La rue Nicolas Laugier (Pascal)
Hier, la Marine et tous ses matelots alimentaient un marché parallèle qui faisait vivre nombre de personnages de l’ombre, à Toulon. L’alcool, les filles, la démesure remplissaient les ruelles de la basse ville. Entre ripailles et débauche, le fric changeait de main ; tout le monde y trouvait son compte ; les tafs se déniaisaient sous la férule experte de professionnelles, ils allaient manger dans des petits restos, ils allaient dans des petits cinés, et les petites gens vivaient de leurs petits commerces…
Jenny travaillait dans la basse ville. Vendeuse de fleurs à la sauvette, serveuse de bar miteux, à l’occasion, prostituée soutenue par des barbeaux en rupture de banc, elle avait gravi les échelons des métiers obscurs de la nuit. Native de l’arrière-pays varois, en rupture de liens familiaux, pas vraiment instruite, quand je l’ai connue, elle arpentait son périmètre, entre deux porches, dans la rue Nicolas Laugier.
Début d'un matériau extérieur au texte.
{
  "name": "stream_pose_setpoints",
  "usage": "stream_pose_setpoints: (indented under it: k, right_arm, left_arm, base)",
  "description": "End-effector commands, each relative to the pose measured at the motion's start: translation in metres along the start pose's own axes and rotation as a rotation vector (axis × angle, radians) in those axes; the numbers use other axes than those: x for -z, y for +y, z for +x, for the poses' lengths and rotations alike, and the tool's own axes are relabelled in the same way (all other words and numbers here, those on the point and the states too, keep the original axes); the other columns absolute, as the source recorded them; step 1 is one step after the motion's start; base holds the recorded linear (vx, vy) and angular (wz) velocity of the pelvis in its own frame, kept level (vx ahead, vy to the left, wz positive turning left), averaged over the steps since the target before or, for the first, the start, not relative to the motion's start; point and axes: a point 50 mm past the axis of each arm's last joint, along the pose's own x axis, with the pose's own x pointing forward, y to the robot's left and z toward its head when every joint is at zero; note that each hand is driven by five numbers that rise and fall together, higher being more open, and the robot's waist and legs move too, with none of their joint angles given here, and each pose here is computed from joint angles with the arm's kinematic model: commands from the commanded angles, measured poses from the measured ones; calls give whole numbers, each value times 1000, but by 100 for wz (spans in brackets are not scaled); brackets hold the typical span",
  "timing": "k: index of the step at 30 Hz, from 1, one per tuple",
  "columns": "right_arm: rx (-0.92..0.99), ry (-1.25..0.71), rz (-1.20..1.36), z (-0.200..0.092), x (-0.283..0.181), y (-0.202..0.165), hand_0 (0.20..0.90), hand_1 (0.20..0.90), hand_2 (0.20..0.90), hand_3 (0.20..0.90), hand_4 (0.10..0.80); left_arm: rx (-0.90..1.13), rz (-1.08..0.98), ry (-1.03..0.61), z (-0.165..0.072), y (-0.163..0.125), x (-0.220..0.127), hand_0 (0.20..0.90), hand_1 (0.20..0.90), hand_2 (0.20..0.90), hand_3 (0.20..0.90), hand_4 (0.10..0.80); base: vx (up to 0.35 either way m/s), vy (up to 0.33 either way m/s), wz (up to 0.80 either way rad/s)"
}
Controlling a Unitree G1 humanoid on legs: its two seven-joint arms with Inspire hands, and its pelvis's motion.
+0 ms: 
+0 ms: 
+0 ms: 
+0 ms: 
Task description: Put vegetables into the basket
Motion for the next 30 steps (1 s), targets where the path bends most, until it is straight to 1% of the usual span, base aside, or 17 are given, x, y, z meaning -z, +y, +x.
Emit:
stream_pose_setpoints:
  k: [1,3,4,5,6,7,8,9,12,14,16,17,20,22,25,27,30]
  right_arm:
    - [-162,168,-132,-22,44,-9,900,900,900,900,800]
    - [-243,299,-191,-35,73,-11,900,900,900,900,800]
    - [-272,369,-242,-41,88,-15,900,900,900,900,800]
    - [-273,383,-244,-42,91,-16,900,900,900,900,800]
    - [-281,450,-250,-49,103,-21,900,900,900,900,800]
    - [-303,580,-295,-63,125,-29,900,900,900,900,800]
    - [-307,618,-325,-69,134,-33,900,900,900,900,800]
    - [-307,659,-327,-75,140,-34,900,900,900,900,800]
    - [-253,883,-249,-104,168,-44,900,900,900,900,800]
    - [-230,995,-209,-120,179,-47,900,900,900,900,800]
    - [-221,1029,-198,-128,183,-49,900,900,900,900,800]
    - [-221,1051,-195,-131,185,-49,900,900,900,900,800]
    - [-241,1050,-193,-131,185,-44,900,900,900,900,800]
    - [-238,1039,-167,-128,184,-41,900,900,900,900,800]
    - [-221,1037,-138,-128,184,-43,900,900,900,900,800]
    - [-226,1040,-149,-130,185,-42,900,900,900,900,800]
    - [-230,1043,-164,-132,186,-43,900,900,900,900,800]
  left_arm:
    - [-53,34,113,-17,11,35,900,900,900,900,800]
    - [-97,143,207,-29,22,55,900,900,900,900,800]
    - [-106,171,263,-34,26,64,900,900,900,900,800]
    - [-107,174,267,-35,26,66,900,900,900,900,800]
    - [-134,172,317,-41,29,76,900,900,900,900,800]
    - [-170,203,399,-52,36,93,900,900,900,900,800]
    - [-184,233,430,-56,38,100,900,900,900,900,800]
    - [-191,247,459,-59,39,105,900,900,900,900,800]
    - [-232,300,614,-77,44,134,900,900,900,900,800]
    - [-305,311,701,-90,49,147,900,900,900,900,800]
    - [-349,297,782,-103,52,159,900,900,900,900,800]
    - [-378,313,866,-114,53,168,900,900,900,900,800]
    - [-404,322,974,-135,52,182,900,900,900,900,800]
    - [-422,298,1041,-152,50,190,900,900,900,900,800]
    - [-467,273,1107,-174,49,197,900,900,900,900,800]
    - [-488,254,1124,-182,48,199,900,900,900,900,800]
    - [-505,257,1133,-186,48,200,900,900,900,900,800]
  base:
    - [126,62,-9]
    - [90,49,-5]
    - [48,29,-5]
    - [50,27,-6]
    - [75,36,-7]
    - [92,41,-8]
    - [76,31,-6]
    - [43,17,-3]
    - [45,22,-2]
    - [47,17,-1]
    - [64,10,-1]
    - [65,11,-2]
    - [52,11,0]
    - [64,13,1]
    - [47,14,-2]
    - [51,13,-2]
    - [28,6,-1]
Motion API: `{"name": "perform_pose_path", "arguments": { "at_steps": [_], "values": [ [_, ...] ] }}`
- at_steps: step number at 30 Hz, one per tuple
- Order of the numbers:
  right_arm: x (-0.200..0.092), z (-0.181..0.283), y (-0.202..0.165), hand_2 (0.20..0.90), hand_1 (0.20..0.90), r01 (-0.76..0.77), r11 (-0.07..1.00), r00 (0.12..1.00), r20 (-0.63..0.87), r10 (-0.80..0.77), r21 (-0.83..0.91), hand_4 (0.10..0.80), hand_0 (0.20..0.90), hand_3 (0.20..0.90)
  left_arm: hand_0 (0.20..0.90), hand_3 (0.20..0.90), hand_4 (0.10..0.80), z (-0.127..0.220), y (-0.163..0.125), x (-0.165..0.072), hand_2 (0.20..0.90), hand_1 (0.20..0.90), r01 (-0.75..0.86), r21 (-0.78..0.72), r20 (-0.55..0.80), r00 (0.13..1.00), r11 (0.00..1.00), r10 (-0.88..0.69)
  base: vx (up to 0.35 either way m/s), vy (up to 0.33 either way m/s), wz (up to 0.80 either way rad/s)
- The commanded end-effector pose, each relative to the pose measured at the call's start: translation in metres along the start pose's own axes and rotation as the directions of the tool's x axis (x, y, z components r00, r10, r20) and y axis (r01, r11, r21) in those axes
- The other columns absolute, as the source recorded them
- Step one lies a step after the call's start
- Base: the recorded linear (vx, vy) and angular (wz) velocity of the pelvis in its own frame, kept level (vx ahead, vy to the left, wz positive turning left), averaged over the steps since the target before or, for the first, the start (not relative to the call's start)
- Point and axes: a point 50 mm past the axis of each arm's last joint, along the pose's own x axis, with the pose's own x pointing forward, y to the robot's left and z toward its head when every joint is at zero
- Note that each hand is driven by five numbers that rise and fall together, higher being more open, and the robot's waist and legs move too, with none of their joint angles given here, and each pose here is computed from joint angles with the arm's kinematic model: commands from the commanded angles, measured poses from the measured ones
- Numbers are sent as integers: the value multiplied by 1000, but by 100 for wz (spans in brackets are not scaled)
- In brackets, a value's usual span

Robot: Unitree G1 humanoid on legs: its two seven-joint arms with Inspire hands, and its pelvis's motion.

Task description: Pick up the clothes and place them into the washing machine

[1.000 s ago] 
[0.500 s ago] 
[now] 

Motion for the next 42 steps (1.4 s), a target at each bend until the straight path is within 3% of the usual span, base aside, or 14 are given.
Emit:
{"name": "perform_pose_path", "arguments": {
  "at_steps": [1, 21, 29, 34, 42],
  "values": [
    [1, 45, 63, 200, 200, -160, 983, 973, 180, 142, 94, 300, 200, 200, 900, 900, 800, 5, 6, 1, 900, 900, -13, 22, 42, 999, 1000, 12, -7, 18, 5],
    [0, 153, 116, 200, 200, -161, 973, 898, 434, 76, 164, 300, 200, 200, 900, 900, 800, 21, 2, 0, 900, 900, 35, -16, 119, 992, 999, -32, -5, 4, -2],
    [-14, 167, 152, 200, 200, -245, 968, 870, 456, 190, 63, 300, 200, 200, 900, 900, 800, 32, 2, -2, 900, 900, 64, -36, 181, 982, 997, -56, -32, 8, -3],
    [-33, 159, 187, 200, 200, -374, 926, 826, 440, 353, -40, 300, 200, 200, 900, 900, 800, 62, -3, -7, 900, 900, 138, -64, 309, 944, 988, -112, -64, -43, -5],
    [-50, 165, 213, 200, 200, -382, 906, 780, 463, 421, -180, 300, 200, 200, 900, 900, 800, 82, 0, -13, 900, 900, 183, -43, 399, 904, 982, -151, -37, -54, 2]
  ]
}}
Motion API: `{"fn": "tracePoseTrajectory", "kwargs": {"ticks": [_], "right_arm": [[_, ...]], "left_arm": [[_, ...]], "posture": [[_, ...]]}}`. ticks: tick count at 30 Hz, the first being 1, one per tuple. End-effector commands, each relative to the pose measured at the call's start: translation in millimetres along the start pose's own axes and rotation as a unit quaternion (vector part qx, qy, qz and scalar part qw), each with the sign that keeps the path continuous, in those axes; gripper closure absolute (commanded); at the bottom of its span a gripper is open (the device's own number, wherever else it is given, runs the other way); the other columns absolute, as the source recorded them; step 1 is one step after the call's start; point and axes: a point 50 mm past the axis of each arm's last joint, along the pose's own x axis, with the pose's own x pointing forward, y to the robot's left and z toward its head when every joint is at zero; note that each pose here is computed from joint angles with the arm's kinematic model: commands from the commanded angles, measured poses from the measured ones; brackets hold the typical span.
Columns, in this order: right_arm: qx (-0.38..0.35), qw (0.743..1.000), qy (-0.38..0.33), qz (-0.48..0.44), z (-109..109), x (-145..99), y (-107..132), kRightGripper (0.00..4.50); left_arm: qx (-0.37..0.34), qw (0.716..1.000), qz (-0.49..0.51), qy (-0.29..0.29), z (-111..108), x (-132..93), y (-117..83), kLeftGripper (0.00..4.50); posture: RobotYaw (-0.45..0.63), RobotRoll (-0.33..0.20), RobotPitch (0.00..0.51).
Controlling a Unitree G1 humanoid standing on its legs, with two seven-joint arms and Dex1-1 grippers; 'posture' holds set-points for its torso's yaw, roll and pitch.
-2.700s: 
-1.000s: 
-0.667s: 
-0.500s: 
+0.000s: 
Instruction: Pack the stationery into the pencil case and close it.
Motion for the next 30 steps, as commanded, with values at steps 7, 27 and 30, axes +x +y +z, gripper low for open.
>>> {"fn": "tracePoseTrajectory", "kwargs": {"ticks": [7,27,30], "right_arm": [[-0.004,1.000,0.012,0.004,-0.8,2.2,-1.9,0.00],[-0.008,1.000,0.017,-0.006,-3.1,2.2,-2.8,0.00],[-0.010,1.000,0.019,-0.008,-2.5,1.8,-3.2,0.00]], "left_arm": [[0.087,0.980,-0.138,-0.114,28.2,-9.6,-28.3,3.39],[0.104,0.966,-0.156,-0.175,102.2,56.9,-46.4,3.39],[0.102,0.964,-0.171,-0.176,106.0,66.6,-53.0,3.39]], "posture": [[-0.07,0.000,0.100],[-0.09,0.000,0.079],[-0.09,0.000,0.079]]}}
Sans parler de ses épaules nues, de la soierie de ses dentelles sur sa peau blanche, de ses talons aiguilles tricotant le pavé, elle avait un charme extraordinaire, une forme de fraîcheur que rien ne pouvait altérer. Métier pénible, s’il en est, avec son accent de cigale et la danse de ses cheveux sur son cou, Jenny mettait pourtant de l’entrain à la populace passagère ; elle haranguait le chaland, forçait le curieux, souriait aux bordées en début de gogaille. Tout à coup, en passant devant elle, tout ce beau monde semblait marcher au pas comme si le rythme de sa voix suffisait à ordonner ce défilé de bambocheurs intéressés.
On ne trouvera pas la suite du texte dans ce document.